Data professionals: specialisations and niches, key competencies, traits

The many employees who are engaged in data can be referred to as data professionals or data specialists. For example, according to the definitions adopted in the EU, ‘Data professionals are workers who collect, store, manage, and/or analyse, interpret, and visualise data as their primary or as a relevant part of their activity. Data professionals must be proficient with the use of structured and unstructured data, should be able to work with a huge amount of data and be familiar with emerging database technologies’ (Final Report on the European Data Market Monitoring Tool 2020).

There are many different data workflows. The field of working with data is growing and becoming more complicated, and it is, therefore, logical to divide work and specialisations between different data experts.

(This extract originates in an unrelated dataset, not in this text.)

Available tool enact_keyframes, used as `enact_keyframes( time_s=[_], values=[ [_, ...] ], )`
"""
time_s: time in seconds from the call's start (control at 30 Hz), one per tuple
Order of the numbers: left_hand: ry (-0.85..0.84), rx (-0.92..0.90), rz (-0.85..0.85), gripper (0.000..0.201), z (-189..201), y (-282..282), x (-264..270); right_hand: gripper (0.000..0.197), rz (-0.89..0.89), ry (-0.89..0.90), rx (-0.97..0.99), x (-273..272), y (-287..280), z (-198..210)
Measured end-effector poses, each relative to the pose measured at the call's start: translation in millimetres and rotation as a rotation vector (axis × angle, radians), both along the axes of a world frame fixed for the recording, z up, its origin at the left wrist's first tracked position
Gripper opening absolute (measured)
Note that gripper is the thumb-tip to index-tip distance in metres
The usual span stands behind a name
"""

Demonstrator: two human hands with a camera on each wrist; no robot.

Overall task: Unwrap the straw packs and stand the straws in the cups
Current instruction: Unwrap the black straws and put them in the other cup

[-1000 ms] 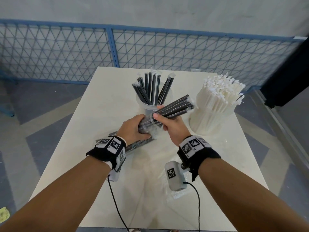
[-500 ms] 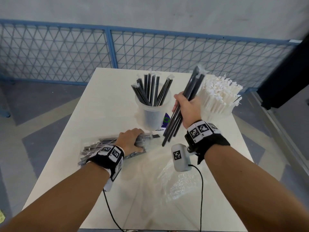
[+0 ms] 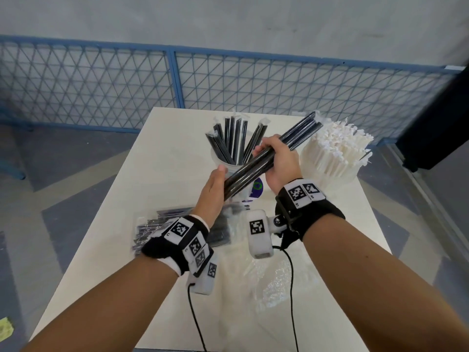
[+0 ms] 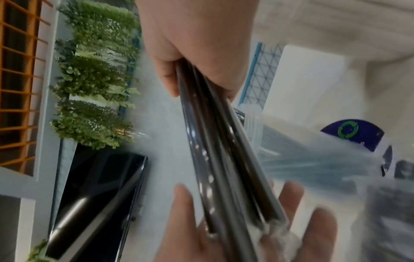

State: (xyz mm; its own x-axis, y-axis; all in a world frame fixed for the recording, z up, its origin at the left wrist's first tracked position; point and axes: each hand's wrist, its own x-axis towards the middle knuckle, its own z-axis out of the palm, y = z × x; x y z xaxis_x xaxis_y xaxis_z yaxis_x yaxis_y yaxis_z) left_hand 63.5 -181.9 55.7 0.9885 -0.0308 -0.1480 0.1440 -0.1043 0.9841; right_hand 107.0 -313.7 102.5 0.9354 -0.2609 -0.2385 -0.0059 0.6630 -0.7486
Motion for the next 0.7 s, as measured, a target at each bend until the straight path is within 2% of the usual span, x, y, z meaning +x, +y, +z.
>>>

Data specialists comprise two main groups. Most of the work of some specialists is aimed at collecting, storing and managing data. In this regard, data architects, data engineers, data QA engineers, database developers and database administrators (DBAs) are primarily involved. In the work of specialists in another direction, the analysis, interpretation and visualisation of data prevail. These professionals include data scientists and data analysts. For clarity, it is convenient to follow the data flow model as a sequence for collecting, storing, transforming, analysing data and building forecasts based on those data. Hence, the following section discusses those who collect and process data.

Data architect

Data architects, based on business requirements, determine what data must be collected for the requirements of projects and enterprises, as well as how these data should be stored, organised, integrated and used. These experts form the data environment and develop the rules and standards for it using conceptual, logical and physical data models. To perform these tasks, data architects may be skilled in data modelling or involve a data modeller—a systems analyst specialising in computer databases.

Data architects are also concerned with integrating data within an organisation and ensuring the security and availability of information. This specialist develops a detailed data processing plan and provides the necessary tools for working with data for data engineers, database developers and other project participants.

Database developer

Database developers deal with the design, development and optimisation of databases. They are also involved in preparing technical documentation and reports on database operations. Maintaining the technological relevance of databases and their modernisation are also the responsibility of database developers. With an emphasis on prioritising business intelligence (BI) tasks in database development, some companies define this position as a database and BI developer. The BI engineer described below also works with data using BI technologies.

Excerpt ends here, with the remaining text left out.